Entries taken from a collection:
──────
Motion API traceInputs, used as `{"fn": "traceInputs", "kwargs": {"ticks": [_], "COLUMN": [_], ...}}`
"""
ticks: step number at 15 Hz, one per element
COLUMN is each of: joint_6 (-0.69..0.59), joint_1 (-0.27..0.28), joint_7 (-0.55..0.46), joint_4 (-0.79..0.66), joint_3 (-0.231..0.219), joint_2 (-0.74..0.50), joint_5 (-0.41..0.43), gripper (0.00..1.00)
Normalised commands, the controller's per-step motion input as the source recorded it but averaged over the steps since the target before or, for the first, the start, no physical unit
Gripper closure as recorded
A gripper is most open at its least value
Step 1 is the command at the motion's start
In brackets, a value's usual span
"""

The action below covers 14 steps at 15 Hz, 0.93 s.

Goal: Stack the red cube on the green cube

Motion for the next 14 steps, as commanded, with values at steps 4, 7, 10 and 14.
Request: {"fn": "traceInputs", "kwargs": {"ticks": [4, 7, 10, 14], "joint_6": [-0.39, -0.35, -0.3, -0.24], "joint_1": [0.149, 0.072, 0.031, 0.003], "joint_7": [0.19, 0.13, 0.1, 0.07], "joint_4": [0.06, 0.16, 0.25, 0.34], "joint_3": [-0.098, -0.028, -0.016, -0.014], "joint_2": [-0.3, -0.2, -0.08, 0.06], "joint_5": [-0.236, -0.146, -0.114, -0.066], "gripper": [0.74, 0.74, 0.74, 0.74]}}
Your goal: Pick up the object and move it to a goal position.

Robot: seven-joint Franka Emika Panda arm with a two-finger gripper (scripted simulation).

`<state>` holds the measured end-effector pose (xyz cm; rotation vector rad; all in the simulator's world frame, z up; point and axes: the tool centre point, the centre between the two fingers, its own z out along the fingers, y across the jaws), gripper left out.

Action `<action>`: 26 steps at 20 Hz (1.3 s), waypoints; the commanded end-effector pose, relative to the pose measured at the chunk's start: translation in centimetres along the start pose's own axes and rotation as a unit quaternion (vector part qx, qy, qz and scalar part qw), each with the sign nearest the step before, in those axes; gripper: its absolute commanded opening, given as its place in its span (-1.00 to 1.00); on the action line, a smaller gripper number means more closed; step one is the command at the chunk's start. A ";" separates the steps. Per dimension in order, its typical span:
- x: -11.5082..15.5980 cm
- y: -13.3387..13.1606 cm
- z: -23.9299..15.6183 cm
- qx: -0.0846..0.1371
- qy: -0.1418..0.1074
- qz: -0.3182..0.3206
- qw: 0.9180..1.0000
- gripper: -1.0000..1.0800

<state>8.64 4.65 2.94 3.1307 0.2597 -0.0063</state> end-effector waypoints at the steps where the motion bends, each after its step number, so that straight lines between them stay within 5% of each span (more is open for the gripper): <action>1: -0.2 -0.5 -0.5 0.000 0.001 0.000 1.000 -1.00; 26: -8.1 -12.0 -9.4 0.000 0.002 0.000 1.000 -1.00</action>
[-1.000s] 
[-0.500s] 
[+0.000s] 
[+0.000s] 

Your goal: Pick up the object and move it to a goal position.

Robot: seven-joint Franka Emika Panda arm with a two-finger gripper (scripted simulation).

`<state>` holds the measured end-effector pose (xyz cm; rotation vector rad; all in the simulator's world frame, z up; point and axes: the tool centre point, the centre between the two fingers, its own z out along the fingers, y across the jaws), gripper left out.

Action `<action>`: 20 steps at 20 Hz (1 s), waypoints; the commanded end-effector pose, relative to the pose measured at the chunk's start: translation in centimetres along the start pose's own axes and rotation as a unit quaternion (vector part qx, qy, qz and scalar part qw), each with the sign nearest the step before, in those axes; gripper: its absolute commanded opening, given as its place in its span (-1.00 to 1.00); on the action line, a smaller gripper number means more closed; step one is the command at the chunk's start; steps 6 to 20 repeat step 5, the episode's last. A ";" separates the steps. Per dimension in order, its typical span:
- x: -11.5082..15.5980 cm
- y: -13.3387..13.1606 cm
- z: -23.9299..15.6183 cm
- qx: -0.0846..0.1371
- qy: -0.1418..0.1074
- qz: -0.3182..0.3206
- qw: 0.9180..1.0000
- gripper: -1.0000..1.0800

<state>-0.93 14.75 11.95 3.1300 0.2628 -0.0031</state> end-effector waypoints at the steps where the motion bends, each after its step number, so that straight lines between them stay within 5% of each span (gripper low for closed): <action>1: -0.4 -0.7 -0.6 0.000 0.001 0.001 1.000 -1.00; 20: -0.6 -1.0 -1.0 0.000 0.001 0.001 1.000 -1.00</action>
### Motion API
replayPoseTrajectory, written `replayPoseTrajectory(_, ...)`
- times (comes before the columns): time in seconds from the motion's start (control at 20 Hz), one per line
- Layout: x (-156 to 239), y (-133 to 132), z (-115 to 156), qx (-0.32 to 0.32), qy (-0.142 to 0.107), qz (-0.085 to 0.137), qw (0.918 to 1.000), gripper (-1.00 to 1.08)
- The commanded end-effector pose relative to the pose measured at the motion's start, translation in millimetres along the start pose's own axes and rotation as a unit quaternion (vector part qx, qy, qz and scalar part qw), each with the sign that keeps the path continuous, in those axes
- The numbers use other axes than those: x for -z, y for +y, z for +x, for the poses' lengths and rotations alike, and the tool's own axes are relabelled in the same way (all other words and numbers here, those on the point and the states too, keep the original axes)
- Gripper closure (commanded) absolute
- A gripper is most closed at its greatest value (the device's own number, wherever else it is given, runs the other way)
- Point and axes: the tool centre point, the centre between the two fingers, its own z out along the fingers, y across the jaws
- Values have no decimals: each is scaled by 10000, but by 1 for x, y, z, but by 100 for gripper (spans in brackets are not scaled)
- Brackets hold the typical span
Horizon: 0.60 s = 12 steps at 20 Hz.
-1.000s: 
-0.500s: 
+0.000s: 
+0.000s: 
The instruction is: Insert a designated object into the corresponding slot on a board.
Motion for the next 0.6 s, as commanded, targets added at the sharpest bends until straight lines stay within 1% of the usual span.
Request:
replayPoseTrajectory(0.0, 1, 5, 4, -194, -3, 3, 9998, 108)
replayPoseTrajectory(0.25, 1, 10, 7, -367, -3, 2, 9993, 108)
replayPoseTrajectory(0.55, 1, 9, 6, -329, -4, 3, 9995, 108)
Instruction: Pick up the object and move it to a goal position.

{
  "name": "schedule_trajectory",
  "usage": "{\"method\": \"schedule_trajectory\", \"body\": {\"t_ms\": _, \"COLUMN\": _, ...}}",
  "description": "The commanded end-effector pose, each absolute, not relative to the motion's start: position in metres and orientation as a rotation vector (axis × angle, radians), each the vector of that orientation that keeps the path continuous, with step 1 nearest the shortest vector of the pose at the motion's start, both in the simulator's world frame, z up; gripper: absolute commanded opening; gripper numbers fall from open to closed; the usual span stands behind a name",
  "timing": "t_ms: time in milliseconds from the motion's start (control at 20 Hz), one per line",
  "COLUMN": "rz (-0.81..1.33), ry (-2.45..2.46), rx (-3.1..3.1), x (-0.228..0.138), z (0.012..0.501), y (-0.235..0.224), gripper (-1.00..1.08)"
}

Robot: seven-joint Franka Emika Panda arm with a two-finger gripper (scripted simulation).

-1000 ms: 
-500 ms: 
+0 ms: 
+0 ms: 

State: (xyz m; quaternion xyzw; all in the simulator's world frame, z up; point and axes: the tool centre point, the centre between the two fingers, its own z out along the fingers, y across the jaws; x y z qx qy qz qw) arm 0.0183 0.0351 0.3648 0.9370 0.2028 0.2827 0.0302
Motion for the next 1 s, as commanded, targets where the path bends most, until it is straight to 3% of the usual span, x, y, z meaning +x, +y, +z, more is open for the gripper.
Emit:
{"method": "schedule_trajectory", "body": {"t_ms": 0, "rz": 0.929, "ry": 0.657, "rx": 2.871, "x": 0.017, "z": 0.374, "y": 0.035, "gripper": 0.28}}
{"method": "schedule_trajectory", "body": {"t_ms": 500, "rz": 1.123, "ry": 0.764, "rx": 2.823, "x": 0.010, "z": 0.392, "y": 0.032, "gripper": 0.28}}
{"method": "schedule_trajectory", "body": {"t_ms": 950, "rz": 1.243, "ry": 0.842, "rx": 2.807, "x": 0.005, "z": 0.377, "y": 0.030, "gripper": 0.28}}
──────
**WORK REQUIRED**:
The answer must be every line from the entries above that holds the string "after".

**OUTPUT FOR THIS EXERCISE**:
<state>8.64 4.65 2.94 3.1307 0.2597 -0.0063</state> end-effector waypoints at the steps where the motion bends, each after its step number, so that straight lines between them stay within 5% of each span (more is open for the gripper): <action>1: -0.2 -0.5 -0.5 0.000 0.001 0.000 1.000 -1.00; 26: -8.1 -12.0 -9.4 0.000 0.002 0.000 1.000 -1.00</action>
<state>-0.93 14.75 11.95 3.1300 0.2628 -0.0031</state> end-effector waypoints at the steps where the motion bends, each after its step number, so that straight lines between them stay within 5% of each span (gripper low for closed): <action>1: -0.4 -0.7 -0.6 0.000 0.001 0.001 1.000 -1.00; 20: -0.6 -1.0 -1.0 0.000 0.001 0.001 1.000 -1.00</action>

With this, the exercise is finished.